Featured Educator - May 2010
Melissa Zielke

Melissa ZielkeMelissa knew from the age of five that she wanted to be a teacher. In 2007 she graduated from Kansas State University with a degree in Elementary Education, and for the past three years she has been living her dream as the ELL teacher for first graders at Amelia Earhart Elementary School in Goddard, Kansas.

She was just beginning her second month as a teacher when she first learned about Mimio Interactive technology. She says it took her only a few hours to become "completely hooked." Over the past three years she has had many opportunities to teach other teachers in her district about Mimio during in-service days.

Melissa enjoys finding interesting ways to make her teaching memorable, and credits Mimio for stirring her creative juices. "I have had so much fun creating lessons and finding new ways to implement each subject every day-I cannot imagine being without Mimio," she says. She describes her classroom as "a Mimio classroom, where the kids can be the teachers, using the Mimio like little experts." Mimio helps her students stay engaged, she says, and they cannot wait to be the next one to come up to the whiteboard and use it. One of her recent class projects was completing a life-size replica of Georges Seurat's pointillist painting "A Sunday Afternoon on the Island of Grande Jatte." To get a feel for this form of painting, her students created many pieces of artwork with the Mimio, using the dot technique.

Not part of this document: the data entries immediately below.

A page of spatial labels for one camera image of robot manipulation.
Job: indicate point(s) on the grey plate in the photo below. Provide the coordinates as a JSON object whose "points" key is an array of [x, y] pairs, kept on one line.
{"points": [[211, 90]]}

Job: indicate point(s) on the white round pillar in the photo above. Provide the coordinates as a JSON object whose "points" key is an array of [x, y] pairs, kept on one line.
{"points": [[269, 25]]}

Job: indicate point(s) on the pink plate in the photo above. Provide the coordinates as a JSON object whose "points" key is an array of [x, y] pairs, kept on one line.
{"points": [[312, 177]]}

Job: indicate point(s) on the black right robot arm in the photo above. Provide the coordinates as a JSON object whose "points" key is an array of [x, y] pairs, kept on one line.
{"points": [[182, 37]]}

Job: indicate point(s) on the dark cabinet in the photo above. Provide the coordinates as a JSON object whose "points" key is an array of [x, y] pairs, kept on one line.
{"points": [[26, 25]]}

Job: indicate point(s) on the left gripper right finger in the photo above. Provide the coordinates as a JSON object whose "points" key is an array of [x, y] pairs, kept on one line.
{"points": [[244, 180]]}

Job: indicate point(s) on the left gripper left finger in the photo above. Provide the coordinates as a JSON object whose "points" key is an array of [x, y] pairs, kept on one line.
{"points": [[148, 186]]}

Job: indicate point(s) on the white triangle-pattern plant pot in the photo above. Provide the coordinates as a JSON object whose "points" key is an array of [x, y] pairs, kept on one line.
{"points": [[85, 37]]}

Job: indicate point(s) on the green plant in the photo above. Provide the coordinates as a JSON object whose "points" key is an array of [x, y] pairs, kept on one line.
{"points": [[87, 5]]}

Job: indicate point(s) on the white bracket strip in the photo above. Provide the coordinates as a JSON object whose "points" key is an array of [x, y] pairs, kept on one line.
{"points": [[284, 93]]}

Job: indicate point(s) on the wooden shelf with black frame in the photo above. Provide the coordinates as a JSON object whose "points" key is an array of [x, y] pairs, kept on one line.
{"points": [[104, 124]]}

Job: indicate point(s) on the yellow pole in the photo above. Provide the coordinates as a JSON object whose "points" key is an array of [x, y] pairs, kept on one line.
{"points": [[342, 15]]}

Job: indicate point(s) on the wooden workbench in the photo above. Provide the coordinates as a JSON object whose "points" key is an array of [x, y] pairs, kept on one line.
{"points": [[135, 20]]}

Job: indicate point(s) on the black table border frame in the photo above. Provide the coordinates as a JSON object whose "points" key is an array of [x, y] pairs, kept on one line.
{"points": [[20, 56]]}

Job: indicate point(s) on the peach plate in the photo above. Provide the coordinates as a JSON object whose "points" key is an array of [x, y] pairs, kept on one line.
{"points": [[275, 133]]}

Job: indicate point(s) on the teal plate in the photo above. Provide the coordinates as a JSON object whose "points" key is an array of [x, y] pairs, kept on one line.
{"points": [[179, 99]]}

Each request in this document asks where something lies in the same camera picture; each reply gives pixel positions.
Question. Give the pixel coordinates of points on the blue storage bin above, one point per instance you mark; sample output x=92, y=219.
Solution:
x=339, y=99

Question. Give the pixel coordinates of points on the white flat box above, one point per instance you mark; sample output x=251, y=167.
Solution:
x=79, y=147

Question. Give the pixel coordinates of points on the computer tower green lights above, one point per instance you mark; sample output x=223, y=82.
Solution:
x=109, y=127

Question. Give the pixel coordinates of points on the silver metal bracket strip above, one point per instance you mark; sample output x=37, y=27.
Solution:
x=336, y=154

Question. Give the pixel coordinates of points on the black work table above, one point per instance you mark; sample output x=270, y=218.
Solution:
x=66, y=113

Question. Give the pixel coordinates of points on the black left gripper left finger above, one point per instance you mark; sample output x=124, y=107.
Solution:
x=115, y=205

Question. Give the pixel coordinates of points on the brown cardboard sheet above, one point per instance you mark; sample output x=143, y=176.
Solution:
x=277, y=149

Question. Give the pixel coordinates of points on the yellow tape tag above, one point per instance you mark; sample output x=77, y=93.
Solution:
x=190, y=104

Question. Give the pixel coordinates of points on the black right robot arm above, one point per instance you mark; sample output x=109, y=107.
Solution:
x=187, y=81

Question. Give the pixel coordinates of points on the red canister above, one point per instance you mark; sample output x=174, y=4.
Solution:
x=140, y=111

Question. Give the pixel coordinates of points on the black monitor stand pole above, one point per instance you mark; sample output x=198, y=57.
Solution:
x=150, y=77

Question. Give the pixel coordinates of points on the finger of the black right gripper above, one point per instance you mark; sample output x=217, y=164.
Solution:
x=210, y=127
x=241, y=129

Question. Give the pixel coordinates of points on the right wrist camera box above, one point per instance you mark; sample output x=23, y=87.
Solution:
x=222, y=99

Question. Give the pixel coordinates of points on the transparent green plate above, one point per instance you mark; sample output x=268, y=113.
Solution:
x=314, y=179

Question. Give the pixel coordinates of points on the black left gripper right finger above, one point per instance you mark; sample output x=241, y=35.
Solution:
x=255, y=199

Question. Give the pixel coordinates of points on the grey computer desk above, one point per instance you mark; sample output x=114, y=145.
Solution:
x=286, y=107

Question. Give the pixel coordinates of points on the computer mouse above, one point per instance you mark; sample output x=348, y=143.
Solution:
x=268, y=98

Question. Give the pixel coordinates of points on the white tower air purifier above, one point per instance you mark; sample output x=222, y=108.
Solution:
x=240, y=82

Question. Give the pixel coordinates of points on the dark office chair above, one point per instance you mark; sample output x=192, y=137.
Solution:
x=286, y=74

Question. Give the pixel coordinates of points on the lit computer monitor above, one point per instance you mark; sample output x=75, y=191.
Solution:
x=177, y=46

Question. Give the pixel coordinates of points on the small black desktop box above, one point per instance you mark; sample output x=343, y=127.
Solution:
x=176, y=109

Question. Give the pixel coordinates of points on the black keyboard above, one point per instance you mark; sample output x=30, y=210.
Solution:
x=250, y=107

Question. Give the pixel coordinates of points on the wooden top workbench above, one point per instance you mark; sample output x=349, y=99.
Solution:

Melissa is currently working towards a Master's in Curriculum and Instruction, with an emphasis on English as a second language. In 2009, she became a Mimio Master, and is now working on the Mimio team as a Mimio Moderator. She is also a member of two Mimio teacher teams that are going to NSTA and NCTM this spring.

One of her first graders paid her the ultimate compliment recently. He said that when he grows up he wants to be a "Mimio teacher" just like her. He also said that she better watch out-he is going to take her job because she will be "too old."